Floating point rounding error. Pi cannot be represented exactly as a floating point number, so sin(pi) isn't going to be exactly zero.
sin. Trigonometric sine, element-wise. Angle, in radians ( rad equals 360 degrees).
By default all of the trigonometric functions take radians as parameters but we can convert radians to degrees and vice versa as well in NumPy.
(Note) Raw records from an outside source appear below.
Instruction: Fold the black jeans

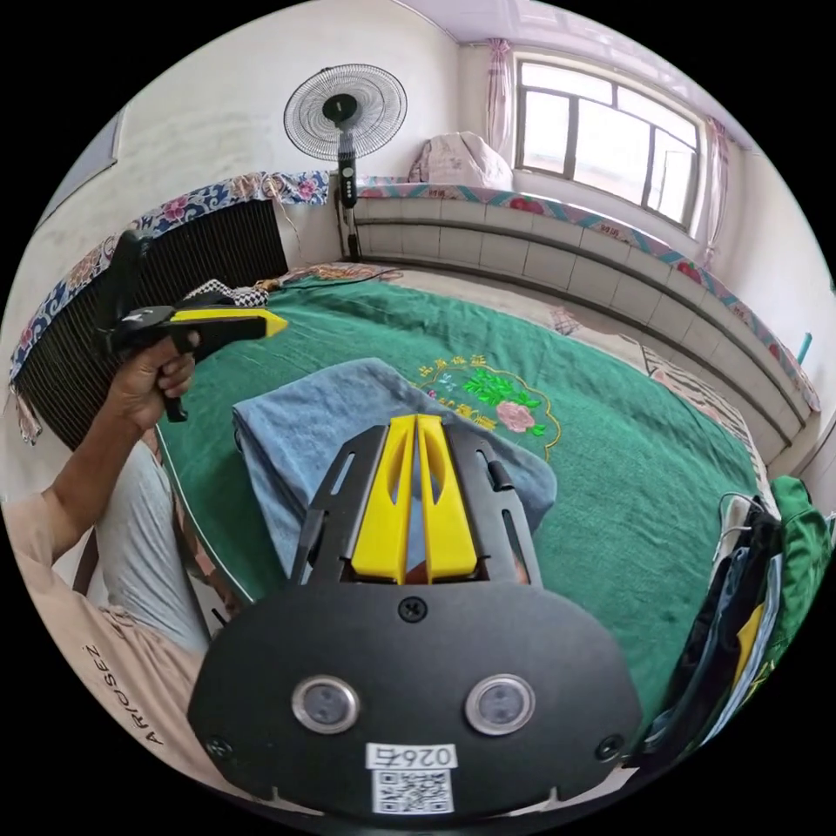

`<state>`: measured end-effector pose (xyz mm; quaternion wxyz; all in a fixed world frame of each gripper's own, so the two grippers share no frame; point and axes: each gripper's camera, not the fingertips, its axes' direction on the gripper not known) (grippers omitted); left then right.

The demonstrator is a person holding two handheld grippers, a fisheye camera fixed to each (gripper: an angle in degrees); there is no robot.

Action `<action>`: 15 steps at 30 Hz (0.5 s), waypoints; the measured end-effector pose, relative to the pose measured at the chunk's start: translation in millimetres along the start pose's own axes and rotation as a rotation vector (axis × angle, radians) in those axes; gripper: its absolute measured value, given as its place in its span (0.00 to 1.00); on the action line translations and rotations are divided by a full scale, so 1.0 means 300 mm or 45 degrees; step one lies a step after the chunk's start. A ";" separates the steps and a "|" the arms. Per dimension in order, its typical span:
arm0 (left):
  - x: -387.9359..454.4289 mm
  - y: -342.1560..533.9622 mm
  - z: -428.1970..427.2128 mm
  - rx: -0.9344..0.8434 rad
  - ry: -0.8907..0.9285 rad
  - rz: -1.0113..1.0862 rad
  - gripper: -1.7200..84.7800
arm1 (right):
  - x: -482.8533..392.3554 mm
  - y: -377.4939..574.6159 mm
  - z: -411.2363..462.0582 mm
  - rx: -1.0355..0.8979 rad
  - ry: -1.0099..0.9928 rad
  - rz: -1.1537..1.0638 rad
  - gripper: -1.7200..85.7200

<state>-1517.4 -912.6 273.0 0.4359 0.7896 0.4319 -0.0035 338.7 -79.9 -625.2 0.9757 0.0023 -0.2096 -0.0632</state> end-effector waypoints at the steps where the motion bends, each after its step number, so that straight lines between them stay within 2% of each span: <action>1: 0.018 0.019 0.026 -0.042 0.014 -0.004 0.01 | 0.002 -0.033 0.025 -0.037 -0.020 0.005 0.01; 3: 0.025 0.058 0.068 -0.126 0.001 -0.028 0.01 | 0.020 -0.078 0.063 -0.071 -0.051 0.035 0.01; 8: 0.005 0.112 0.180 -0.511 -0.082 -0.181 0.01 | 0.097 -0.222 0.175 -0.186 -0.147 0.144 0.01; 15: 0.092 0.210 0.045 -0.470 -0.203 -0.246 0.01 | 0.097 -0.380 0.175 -0.185 -0.156 0.142 0.01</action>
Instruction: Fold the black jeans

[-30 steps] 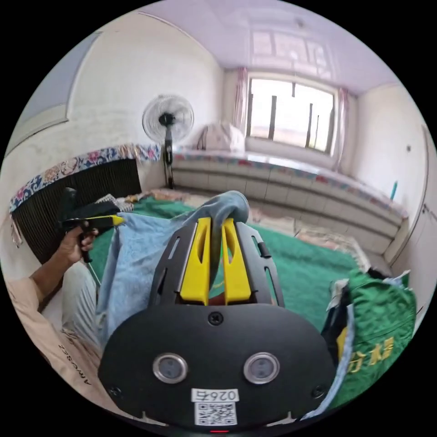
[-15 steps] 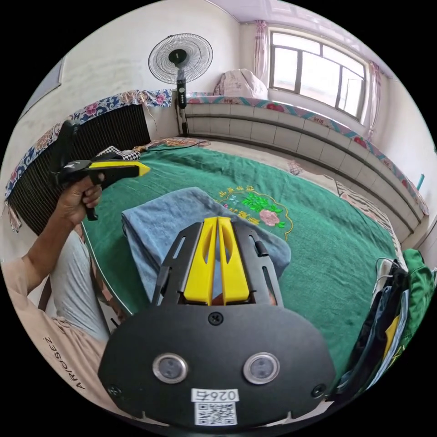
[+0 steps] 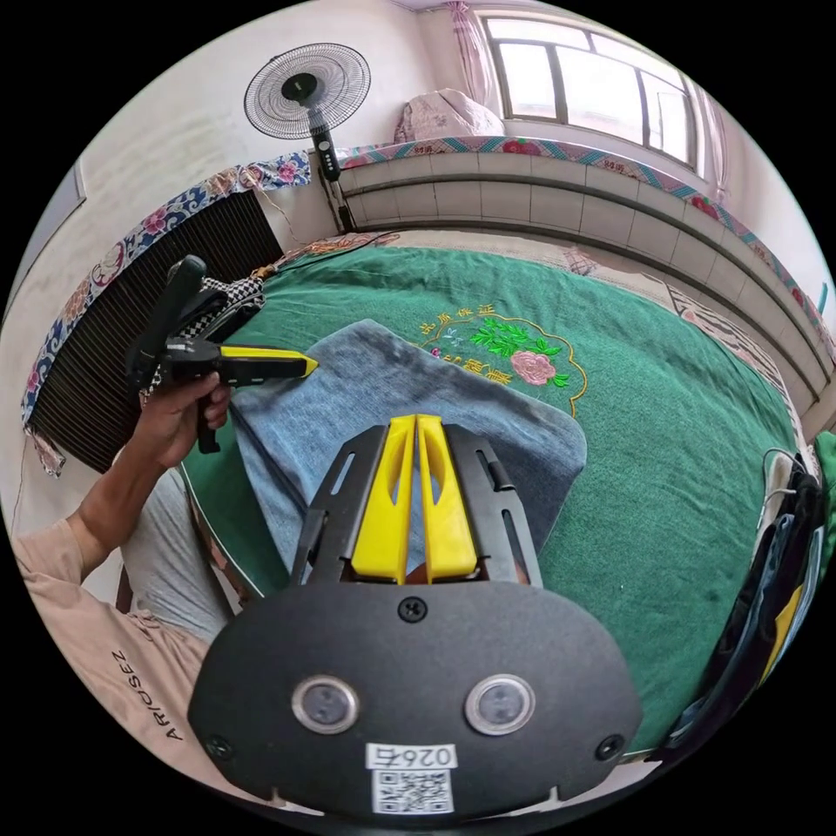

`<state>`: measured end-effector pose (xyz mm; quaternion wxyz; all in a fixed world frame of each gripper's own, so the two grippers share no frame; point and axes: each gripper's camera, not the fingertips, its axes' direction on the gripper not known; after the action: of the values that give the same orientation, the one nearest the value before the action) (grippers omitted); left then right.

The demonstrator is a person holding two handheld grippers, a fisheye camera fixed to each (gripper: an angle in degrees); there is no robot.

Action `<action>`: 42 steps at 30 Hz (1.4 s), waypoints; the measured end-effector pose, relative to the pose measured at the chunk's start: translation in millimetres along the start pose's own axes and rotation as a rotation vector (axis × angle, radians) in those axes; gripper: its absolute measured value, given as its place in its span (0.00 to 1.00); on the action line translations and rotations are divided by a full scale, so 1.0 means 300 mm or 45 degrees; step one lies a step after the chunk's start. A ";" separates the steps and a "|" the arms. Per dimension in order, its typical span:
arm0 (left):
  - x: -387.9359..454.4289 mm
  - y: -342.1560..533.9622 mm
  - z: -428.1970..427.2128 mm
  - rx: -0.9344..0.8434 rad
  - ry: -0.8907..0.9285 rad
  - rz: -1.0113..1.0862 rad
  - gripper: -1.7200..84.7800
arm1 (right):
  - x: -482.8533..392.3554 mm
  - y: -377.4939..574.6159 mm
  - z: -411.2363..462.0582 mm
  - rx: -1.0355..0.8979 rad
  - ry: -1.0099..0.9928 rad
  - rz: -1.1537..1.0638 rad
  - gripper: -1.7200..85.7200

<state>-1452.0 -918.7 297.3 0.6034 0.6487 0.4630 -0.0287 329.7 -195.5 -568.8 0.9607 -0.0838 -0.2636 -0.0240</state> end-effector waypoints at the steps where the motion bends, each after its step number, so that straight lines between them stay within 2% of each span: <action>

Note: radians values are pi/180 * degree_values.
As @WarrenWeckesser wrote, "it's almost certainly an Anaconda & Intel MKL issue; cf. https://github.com/numpy/numpy/issues/11448 and https://github.com/ContinuumIO/anaconda-issues/issues/9129".
And unfortunately, the only way to solve the issue under Windows is to uninstall Anaconda and use another distribution with MKL-free numpy
. I used python-3.6.6-amd64 from https://www.python.org/ and installed everything else via pip
, including numpy 1.14.5. I even managed to make Spyder work (had to downgrade PyQt5 to 5.11.3, it refused to launch on >= 5.12).
Now np.sin(xx)
is consistently 0.7071067811865476 (67.1 µs at n = 8192
) and np.sqrt(xx)
0.8862269254527579 (16.4 µs). A bit slower, but perfectly reproducible.